During Session 1, students wrestle with the concept that research is ongoing and happens when scholars in a particular discipline engage in conversation with one another over an extended period of time (see Figure 3.3). Students engage in an activity in which they are inserted into the middle of a conversation with no context and must develop strategies (such as paying attention to specific cues like terminology or big ideas) for determining the overarching topic of the conversation, as well as understanding how various perspectives shape that conversation. The session ends with a reflective writing assessment in which students must consider how the idea of Scholarship as Conversation changes or shapes their approach to research (see Box 3.1). Because TCs cannot be assessed on skills alone, these reflective writing prompts capture emerging shifts in student thinking and form a baseline for assessing individual growth and understanding.

Images

Figure 3.3 Session 1 overview.

BOX 3.1

SESSION 1 IL ASSESSMENT: REFLECTIVE WRITING 1 QUESTIONS

1.How does understanding this idea that scholarship is a conversation set the stage for the research that you are about to undertake?

2.How does a conversation (instead of a procon debate or for-against positions) change how you think about research and what you will need to do differently?

When asked “How does understanding this idea that scholarship is a conversation set the stage for the research that you are about to undertake?” Karolyn notes that the concept “sets the stage for a more open-ended stance” for her research. She explains that in her high school “scholarly sources and articles were ’kept under glass’ and ’served’ rather than ’used.’” Here, she quotes an article read in the writing class (Elbow, 1995) and references the IL session, citing both explicitly: “This introductory unit [in the writing class] and the activity today have helped me understand that the research we will be compiling and incorporating in our writing is dynamic and part of an ongoing discussion with multiple perspectives.” By linking the content of the session to the content of her writing class and connecting each to her research strategies, Karolyn reveals the power of the complementary threshold concepts and the pedagogical integration of our sessions.

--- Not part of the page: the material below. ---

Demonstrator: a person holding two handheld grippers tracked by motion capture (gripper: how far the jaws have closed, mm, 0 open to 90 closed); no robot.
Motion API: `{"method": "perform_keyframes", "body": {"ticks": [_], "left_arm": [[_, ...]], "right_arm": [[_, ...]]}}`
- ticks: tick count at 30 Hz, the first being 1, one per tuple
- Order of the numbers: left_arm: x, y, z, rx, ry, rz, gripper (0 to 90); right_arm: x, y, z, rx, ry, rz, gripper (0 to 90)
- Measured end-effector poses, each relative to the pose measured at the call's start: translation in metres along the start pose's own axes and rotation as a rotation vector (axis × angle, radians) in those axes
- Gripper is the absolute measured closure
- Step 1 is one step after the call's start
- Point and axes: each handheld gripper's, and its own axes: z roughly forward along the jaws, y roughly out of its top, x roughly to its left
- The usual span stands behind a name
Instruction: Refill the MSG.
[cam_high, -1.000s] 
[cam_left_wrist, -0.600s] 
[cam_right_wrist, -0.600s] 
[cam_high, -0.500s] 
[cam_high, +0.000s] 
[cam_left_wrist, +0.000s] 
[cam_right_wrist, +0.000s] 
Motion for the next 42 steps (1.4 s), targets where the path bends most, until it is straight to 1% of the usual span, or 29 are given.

For Shelby, the value of Session 1 comes in understanding how to reshape her thinking about research. Rather than feeling pressured to immediately contribute to a conversation, Shelby notes that she must first “see [herself] as an eavesdropper on the conversation of scholarship for the research project [she is] about to undertake.” Before she can make a contribution, she must begin by “listening to and understanding what other people have to say about it.” Shelby goes on to describe this eavesdropping as preparation: “In some ways this would be preparing myself to enter the conversation by getting all the other perspectives and ideas that are already out there so that I can eventually contribute something new.”

The second reflective question from Session 1 focuses on conversations: “How does a conversation (instead of a pro-con debate or for-against positions) change how you think about research and what you will need to do differently?” When explaining how the concept of a conversation changes how she thinks about her research, Karolyn shifts away from taking sides: “Instead of seeing an issue as having black and white ’sides’—which is often convenient but not fully investigating an issue—a conversation allows for more than one or two perspectives and ’takes’ on issues.” We also hear emerging changes in her understanding of the purpose of research. Karolyn no longer believes she and her colleagues are supposed to be “writing our point (our argument) and the refutation of the opposition.” They are expected to “take into account all sides of a conversation that’s more of a round table than a rectangular one with two opposing heads.” For her work, Karolyn acknowledges that she will have to “branch out more when doing research, to try to bring multiple perspectives of the issue into [her] writing rather than just present [her] argument and refute the ’opposite’ side.” This is a sentiment echoed by Shelby, who notes that the driver makes “the project less intimidating to see scholarship as a conversation as opposed to an argument or debate.” She, too, will bring a more “open mind because there isn’t pressure to ’pick a side’ or pressure to prove that one side is right or wrong.” Instead, Shelby believes she is supposed “to listen to what’s out there.” In this reflective writing, we see how students’ perceptions about what they should and should not be doing are shifting as they head into Session 2.

Session 2: Listening to an Academic Conversation

Session 2 occurs approximately one week after Session 1 and focuses on moving students beyond eavesdropping on conversations by offering specific strategies for listening to a conversation in order to develop narrowed, focused research questions that will guide their process of inquiry (see Figure 3.4). Between Sessions 1 and 2, students discuss readings and engage in activities in the writing class that focus on the development of guiding research questions—for example, these activities help students further explore the purpose of a research question and the importance of presearch in helping shape research questions and give them opportunities to collaboratively workshop research questions (see Table 3.3).

Images

Figure 3.4 Session 2 overview.

TABLE 3.3 Session 2 Activities and Assessment Table

Writing Class Activities

Session 2 Activities

Assessment

Bernice Olivas, “Cupping the Spark in Our Hands: Developing a Better Understanding of the Research Question in Inquiry-Based Research”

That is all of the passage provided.